In [2]:
import scrapy
from bs4 import BeautifulSoup
from scrapy.crawler import CrawlerProcess

Welcome to this walk-through on a simple scraper.  The program made here accomplishes three tasks:

1. Collects a list of URLs from a starting page
2. Scrapes each URL on the list automatically
3. Parses data from text fields and tables into a JSON file

For a simple example, we will scrape character info for each character in SSB4 on the Super Smash Bros. Wiki using Scrapy.

## Data storage

Scrapy provides a useful tool for storing parsed data: the 'Item' class - which is a glorified dictionary.  We can inherit the class and then specify which fields we would like the item to have, so let's try some basic info for each character - their name, their original game, a short description and their special movelist.

In [3]:
class Character(scrapy.Item):
    
    name = scrapy.Field()
    game = scrapy.Field()
    description = scrapy.Field()
    specials = scrapy.Field()

Now let's work out how to get the list of URLs so we can scrape the information for each character.  Normally we would define this inside the class of our own spider, but for the sake of storytelling we can do it in the global scope first.

The function takes the `GET` request from scrapy's spider as a `response` variable.  From here we can work with Scrapy's in-built Xpath selector to work through the html of the page.

If you visit [the site](https://www.ssbwiki.com/Super_Smash_Bros._for_Wii_U) on Google Chrome, it's easy to view the HTML in a nice tree format by right-clicking the element you'd like to scrape and hitting "inspect".


The main page lists all the characters in a table, with a link to their respective pages where we will fill out the attributes in our `Character` object.

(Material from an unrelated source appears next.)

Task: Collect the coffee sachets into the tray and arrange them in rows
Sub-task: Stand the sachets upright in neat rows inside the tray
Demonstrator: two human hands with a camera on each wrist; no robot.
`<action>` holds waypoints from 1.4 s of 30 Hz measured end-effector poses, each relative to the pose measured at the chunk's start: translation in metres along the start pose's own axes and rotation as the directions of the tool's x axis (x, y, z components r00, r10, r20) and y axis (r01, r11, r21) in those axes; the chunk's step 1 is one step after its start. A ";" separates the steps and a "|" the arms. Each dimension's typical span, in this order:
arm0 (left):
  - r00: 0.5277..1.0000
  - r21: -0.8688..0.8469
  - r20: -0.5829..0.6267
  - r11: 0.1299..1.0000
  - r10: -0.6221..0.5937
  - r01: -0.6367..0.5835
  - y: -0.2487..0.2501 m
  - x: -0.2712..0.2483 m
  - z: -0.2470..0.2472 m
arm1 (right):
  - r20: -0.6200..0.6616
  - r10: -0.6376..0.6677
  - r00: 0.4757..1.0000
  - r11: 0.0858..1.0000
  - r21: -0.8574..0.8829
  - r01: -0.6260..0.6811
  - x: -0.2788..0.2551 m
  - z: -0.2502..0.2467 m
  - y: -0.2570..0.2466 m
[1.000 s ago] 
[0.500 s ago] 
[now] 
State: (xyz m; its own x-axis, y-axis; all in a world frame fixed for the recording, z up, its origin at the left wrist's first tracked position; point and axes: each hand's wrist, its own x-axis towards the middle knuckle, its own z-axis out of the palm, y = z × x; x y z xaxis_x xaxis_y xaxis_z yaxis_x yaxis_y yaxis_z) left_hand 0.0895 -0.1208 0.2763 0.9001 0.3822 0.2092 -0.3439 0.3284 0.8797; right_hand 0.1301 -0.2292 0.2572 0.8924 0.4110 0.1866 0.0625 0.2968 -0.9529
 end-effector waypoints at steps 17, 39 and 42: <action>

There are multiple creative ways to access the part of the page you'd like.  In the way below, I have just selected the `[1]`st instance of a table with the `class` attribute equal to `wikitable`, and parsed all `<a>` tags from that node.  This gives us a list of strings that look like this:

`<a href="/Mario_(SSB4)" title="Mario (SSB4)">Mario</a>`

Sweet!  Now we can extract the address of the hyperlink tag by continuing our Xpath - we do this with the full stop character. Then target the `href` attribute and `extract()` each instance.  Then simply concatenate the root of the wiki with each character URL and we have a working list ready to scrape!

In [4]:
def parse_URLS(response):
                               # //table              : all tables
                               # [@class='wikitable'] : with class = 'wikitable' 
                               # [1]                  : 1st appearance
                               # //a                  : all 'a' tags from that node
    characters = response.xpath('//table[@class="wikitable"][1]//a')

                               # .      : continue from last selection (above)
                               # @href  : all href variables
    urls = characters.xpath('.//@href').extract()
    urls = [('https://www.ssbwiki.com' + url) for url in set(urls) if '(SSB4)' in url]

    return urls # list of strings

If you got lost after reading all those XPath arguments, me too!  For the second half I'll be using [BeautifulSoup](https://www.crummy.com/software/BeautifulSoup/) to accomplish the same task, which has a much friendler API.  We create a BeautifulSoup instance of the response html string and then traverse it effortlessly

So let's work out what to do on each character page to fill out our `Item`.  [Here's Mario's](https://www.ssbwiki.com/Mario_(SSB4)).  The name is easy - it's a h1 tag with a recognizable `id`, so we use the `find` method and feed in the attribute via a dictionary.  The `text` method removes the tags and returns the name, then we just strip the ending to get it in a format we like.

The description too is fairly simple - it's just the first paragraph tag.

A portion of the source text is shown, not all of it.